1 Samuel 25-26 Abigail! I love her; she’s discerning and beautiful. I had a discussion with a philosophy student last summer, who said the more important thing was that she was beautiful. I happen to think that her appearance was incidental and her discernment was her saving grace. Abigail reasons with David that taking Nabal’s life, and the life of all the men in his household as well, will weigh on his conscious long after God has established him as prince over Israel. That’s pretty sound reasoning. Was David actually moved more by her good looks? (I think not) She was right; God avenged David 11 days later.
Abigail’s thinking obviously made an impact on David because in the very next episode, David cautions Abishai not to take Saul’s life but that, “As the Lord lives, the Lord will strike him, or his day will come to die, or he will go down into battle and perish.” It seems that the whole Nabal affair changed David’s way of dealing with his enemies.

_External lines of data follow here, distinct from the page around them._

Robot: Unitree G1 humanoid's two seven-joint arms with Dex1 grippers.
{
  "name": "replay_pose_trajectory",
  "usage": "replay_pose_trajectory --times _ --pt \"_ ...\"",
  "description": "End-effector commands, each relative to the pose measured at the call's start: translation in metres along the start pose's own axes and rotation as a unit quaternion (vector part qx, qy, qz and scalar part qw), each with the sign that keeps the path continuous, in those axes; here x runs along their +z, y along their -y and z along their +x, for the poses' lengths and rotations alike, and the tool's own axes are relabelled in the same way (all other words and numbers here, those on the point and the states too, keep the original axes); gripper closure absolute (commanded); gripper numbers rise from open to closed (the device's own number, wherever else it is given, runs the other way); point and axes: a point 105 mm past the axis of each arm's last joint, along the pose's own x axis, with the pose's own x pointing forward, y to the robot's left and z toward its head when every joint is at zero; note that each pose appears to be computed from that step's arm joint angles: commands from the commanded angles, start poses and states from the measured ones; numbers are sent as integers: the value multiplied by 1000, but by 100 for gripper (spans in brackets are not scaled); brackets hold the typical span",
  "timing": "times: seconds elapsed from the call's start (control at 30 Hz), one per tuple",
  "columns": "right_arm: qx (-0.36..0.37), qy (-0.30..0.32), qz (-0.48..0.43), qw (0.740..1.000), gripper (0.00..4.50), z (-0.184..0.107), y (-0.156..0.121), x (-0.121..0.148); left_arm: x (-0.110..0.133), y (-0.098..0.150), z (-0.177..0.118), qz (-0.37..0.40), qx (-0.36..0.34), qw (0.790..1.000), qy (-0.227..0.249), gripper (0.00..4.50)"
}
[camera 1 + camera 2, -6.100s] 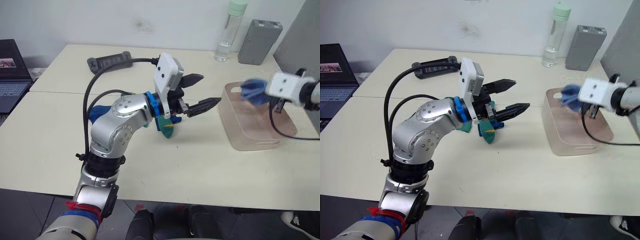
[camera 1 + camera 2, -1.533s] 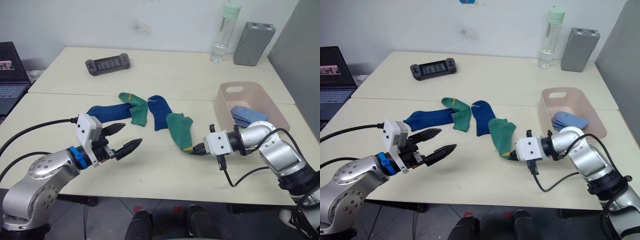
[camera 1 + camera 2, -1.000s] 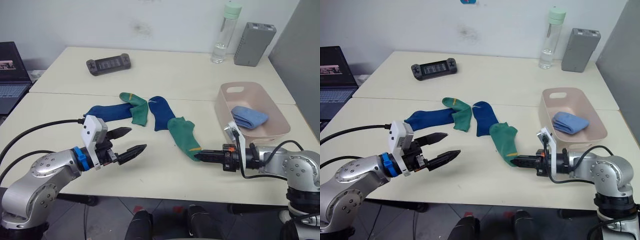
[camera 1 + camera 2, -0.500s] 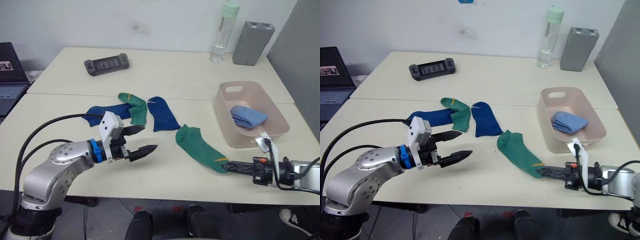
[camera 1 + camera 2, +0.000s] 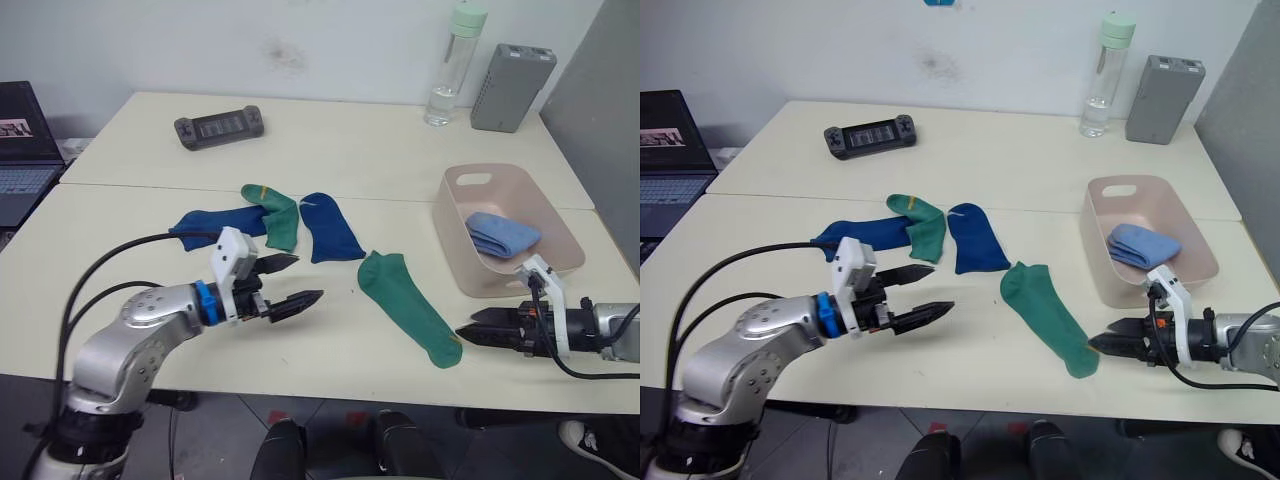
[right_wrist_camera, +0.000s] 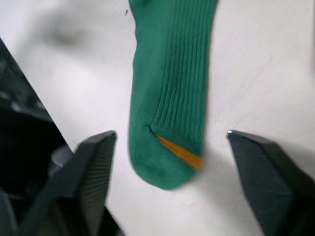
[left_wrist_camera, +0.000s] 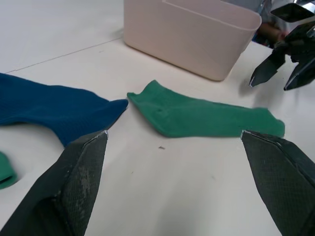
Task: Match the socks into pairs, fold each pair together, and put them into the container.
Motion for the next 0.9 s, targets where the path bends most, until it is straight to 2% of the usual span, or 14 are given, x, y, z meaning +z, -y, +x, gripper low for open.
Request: replay_pose_trajectory --times 0.03,0.23,0.53,0.67,0.9 --pt "17 2 -127 992 7 -6 -5 21 -1 -7 18 20 6 1000 -5 0" --pt "63 51 -185 979 7 11 -35 39 -10 -17 56 7 1 1000 -15 0" --pt "44 111 -188 975 7 25 -45 58 -32 -13 91 -1 -31 997 -67 0" --pt "36 117 -197 973 1 25 -44 62 -31 -17 100 -6 -22 998 -58 86" --pt "30 120 -195 973 1 25 -42 63 -30 -13 105 -8 -32 998 -48 312"
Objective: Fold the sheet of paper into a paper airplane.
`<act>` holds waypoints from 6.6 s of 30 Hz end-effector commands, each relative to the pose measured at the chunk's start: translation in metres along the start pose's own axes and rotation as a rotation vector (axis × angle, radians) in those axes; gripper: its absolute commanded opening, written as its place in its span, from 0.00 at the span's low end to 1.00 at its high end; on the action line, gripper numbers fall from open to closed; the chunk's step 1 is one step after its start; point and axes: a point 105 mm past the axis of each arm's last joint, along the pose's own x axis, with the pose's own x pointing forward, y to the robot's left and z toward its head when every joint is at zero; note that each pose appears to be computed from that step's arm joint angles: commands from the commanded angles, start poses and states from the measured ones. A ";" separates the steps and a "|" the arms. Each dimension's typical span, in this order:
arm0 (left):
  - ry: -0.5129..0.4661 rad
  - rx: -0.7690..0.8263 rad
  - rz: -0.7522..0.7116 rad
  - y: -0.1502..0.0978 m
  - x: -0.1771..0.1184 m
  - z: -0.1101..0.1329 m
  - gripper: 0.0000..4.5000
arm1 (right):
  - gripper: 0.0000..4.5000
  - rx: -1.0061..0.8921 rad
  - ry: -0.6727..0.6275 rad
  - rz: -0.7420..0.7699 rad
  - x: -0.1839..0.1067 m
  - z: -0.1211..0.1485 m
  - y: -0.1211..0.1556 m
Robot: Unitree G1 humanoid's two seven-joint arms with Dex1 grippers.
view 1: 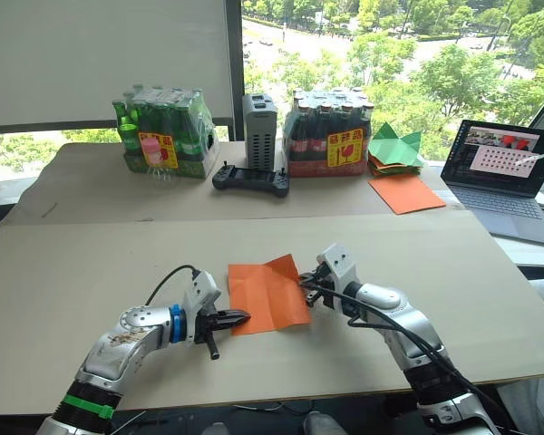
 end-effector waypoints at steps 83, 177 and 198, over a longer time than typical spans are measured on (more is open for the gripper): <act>0.007 -0.030 0.126 0.016 -0.016 -0.008 0.01 | 0.00 0.146 -0.091 0.329 0.026 0.033 0.083; 0.004 -0.118 0.107 0.007 -0.008 -0.014 0.01 | 0.00 0.054 0.006 0.059 0.061 0.015 0.036; -0.003 -0.122 0.115 0.006 -0.008 -0.014 0.01 | 0.00 0.060 -0.004 0.014 0.073 0.017 0.032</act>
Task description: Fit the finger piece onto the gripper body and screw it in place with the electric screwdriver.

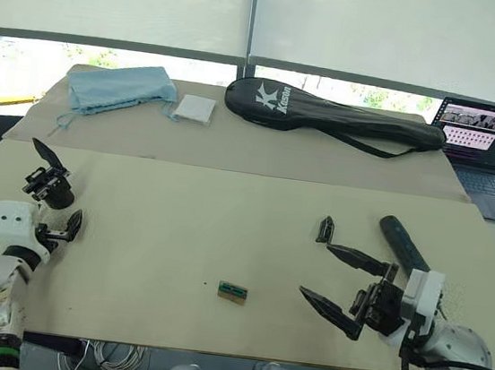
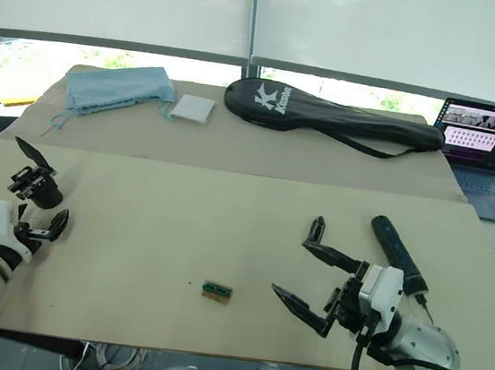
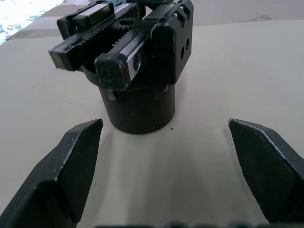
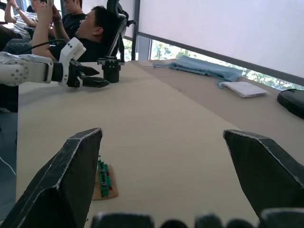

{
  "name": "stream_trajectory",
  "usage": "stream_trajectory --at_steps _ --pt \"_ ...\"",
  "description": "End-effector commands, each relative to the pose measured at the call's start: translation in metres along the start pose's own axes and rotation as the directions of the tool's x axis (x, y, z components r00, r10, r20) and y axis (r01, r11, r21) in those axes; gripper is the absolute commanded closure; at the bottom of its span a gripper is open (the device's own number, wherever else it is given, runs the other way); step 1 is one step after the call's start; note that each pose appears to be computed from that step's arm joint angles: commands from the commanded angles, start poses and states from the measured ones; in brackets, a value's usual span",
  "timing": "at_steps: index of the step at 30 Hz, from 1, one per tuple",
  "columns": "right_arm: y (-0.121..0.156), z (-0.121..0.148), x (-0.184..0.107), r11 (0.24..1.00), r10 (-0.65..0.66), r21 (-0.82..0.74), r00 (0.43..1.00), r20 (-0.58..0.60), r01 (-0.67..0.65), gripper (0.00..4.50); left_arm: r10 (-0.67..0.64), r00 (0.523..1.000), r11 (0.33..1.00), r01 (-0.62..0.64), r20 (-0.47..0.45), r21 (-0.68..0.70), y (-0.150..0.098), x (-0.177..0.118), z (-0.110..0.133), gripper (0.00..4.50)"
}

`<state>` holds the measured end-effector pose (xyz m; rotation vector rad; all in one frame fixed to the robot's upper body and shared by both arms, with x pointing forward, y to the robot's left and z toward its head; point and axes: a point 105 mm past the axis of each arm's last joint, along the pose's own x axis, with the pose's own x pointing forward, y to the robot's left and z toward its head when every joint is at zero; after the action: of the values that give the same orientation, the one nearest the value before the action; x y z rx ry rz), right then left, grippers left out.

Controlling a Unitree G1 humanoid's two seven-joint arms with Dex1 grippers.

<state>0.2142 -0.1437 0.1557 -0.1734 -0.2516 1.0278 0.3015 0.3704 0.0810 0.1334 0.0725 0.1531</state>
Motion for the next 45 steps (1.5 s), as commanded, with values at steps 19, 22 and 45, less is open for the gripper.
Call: stream_trajectory --at_steps 19,22,45 --pt "0.001 -0.006 -0.027 0.991 -0.107 -0.081 0.994 -0.032 0.104 0.02 0.108 0.994 0.989 -0.107 0.002 -0.098 0.007 0.046 0.01 0.0" --pt "0.002 -0.008 -0.031 0.99 -0.122 -0.082 0.992 -0.041 0.119 0.0 0.112 0.994 0.987 -0.111 0.002 -0.113 0.013 0.045 0.01 1.29" --pt "0.026 -0.003 -0.045 0.981 -0.183 -0.085 0.979 -0.092 0.175 0.0 -0.886 0.429 0.453 0.883 0.176 0.125 -0.251 -0.029 0.089 2.15"
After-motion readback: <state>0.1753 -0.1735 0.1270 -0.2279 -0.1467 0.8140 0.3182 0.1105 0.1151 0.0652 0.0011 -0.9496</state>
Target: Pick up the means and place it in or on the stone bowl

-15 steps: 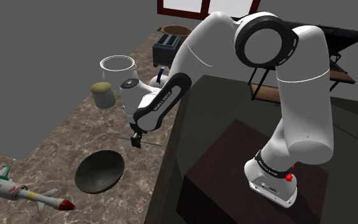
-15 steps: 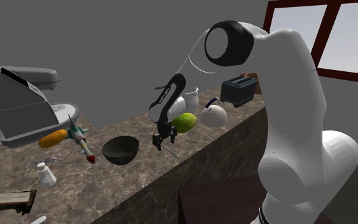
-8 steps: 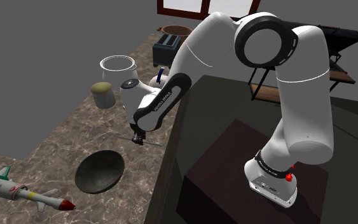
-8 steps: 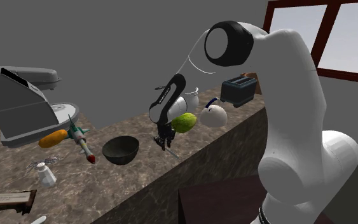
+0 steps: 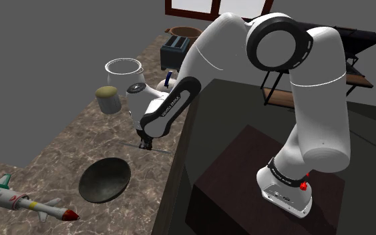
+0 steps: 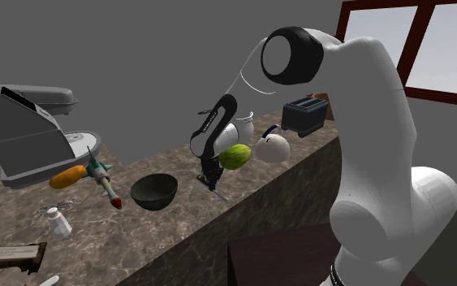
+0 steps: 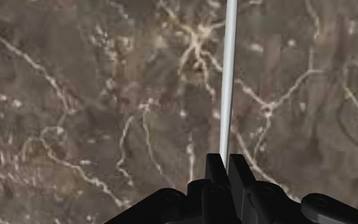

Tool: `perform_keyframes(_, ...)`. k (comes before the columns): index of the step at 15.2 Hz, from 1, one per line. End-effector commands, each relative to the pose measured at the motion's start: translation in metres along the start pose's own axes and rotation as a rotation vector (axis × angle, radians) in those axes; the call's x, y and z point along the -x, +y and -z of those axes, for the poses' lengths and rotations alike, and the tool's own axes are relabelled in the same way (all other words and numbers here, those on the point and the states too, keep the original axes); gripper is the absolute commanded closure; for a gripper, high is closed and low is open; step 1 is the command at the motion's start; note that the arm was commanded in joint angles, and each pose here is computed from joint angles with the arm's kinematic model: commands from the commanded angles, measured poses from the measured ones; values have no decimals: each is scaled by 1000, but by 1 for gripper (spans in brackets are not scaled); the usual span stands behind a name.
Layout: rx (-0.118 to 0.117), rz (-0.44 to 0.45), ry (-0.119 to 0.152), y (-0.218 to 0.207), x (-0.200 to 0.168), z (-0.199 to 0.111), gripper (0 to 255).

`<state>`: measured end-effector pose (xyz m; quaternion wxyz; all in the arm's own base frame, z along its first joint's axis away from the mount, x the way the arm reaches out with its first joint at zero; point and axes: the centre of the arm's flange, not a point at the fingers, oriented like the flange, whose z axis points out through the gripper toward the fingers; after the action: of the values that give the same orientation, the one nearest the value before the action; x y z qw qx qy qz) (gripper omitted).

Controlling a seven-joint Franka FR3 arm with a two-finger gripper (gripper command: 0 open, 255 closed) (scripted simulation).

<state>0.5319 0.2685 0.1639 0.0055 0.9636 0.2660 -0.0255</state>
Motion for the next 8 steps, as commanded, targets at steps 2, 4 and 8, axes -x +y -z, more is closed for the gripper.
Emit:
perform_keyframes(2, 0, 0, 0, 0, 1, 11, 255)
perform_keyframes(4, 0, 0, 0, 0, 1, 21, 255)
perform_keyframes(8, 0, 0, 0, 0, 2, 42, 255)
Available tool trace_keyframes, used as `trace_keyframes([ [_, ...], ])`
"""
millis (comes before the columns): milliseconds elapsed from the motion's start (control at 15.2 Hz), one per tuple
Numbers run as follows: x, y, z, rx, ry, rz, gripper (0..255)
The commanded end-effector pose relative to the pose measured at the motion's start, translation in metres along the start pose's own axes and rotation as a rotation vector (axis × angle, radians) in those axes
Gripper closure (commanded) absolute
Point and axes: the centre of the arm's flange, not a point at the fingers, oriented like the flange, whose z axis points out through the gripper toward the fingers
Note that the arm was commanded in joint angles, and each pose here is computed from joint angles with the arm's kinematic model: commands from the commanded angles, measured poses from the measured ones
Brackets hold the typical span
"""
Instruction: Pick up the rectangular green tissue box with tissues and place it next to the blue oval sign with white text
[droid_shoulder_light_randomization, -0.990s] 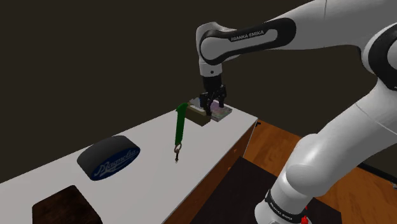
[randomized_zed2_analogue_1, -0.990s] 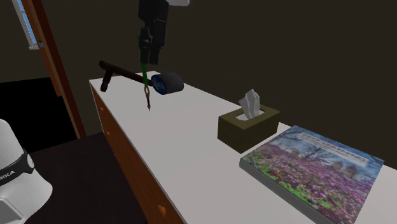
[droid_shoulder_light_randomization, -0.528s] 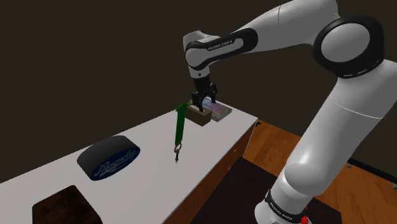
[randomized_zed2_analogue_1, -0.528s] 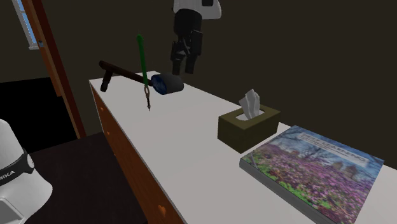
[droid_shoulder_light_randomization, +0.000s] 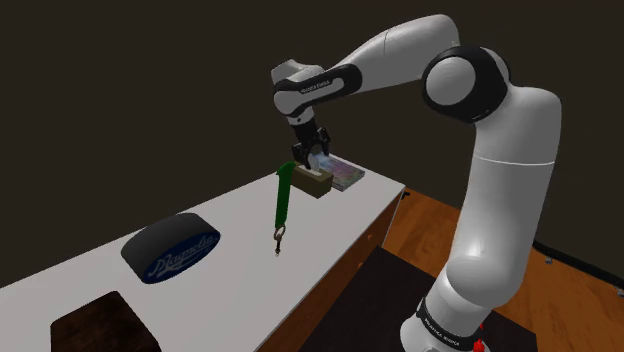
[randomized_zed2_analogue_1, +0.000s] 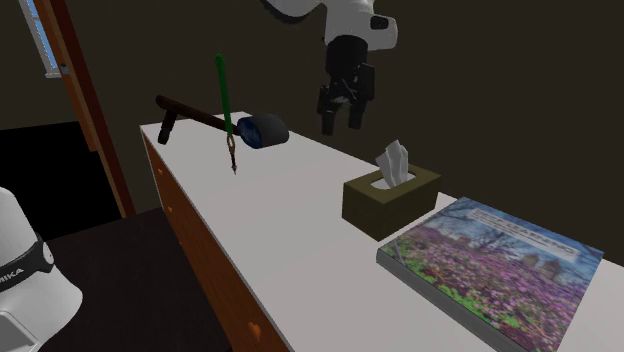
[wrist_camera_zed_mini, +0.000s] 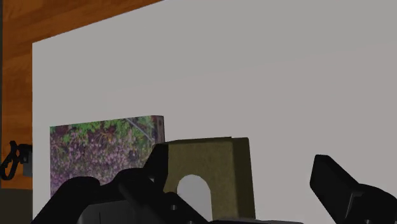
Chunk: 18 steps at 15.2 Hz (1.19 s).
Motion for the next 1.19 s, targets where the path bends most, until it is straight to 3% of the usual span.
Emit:
trace_keyframes([
  [0, 0.023, 0.008, 0.004, -0.032, -0.006, 0.016, 0],
  [330, 0.082, 0.027, 0.013, -0.105, -0.02, 0.052, 0],
  [792, 0.081, 0.03, 0.05, -0.105, -0.02, 0.052, 0],
  [1122, 0.081, 0.031, 0.053, -0.105, -0.02, 0.052, 0],
])
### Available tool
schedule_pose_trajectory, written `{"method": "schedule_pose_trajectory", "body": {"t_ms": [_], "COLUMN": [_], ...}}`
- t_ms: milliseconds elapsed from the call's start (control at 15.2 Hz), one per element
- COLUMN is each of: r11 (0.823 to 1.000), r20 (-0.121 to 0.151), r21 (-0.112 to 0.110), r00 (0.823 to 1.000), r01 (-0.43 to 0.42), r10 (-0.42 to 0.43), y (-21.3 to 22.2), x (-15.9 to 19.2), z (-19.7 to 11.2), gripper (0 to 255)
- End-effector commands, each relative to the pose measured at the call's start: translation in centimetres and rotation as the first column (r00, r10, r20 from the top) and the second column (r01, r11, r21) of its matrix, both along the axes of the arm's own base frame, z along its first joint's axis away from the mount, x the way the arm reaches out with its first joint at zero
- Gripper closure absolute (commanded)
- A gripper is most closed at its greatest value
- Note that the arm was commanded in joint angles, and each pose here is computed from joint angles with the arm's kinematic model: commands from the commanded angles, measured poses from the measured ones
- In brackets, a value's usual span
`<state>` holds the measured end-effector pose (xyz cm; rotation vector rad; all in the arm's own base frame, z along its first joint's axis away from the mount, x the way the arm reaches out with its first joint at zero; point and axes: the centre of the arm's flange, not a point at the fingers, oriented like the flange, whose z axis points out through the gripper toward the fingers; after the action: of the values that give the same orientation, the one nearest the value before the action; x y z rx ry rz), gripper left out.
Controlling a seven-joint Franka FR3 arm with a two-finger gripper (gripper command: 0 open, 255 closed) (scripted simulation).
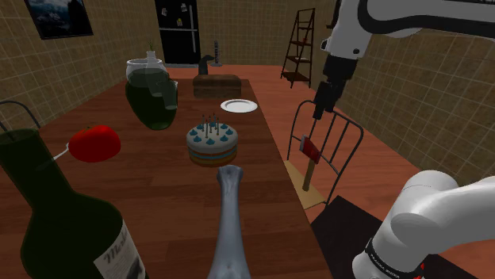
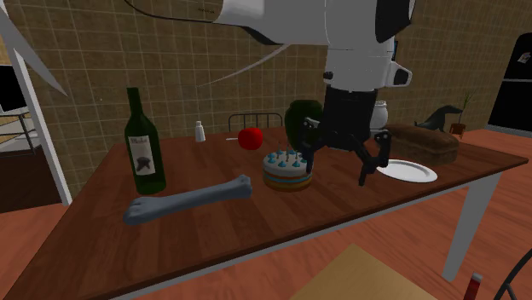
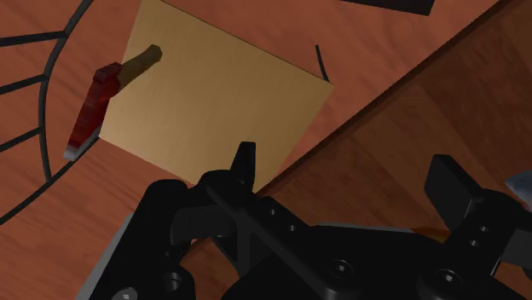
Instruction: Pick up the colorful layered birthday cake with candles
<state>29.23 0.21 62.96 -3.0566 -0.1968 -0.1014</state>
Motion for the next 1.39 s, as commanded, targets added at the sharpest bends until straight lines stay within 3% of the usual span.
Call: {"method": "schedule_pose_trajectory", "body": {"t_ms": [0,1320], "r11": [1.000,0.990], "r20": [0.000,-0.013], "r21": [0.000,-0.080], "r00": [1.000,0.993], "r01": [0.000,0.114], "r10": [0.000,-0.116], "y": [0.0,17.4], "x": [0.0,21.1], "z": [0.0,-1.0], "gripper": [0,0]}}
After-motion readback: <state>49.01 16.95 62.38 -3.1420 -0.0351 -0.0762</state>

They take the spear and the water jug but leave Saul in God’s hands. Could it be that Abigail’s words helped?
Okay, so maybe he married Abigail because she was hot. I’ll grant that. I wonder what Michal and Ahinoam looked like? Sorry…this student’s preoccupation with beauty gets to me sometimes. There is one other thing that strikes me about Abigail; she talks smack about her husband, Nabal. She calls him a worthless fellow, makes fun of his name (which means “fool”), says folly is with him, and implies that she has to circumvent his poor decisions on a regular basis. I wonder how the relationship gurus deal with such disrespect since they (or at least this one philosophy student) proclaim that a man’s greatest need from his wife is r-e-s-p-e-c-t?
And…enough raggin’ on this poor guy. He has trouble enough without me tearing apart all he has learned from his relationship books.
Luke 16: 19-31 The Rich Man and Lazarus – Since I am in flux about what I think happens to us between death and resurrection, I don’t know what to say about this story. I really, really think the last sentence is the punch line, so to speak. “He said to him, ‘If they do not hear Moses and the Prophets, neither will they be convinced if someone should rise from the dead.’” (Max McLean reads this line so perfectly! I listened to the whole story over just to hear it again.) Ahem. Anyway, Lazarus (how coincidental — he has the SAME NAME!) was resurrected and they wanted to make him die again. Jesus was resurrected. Did they ever believe Him?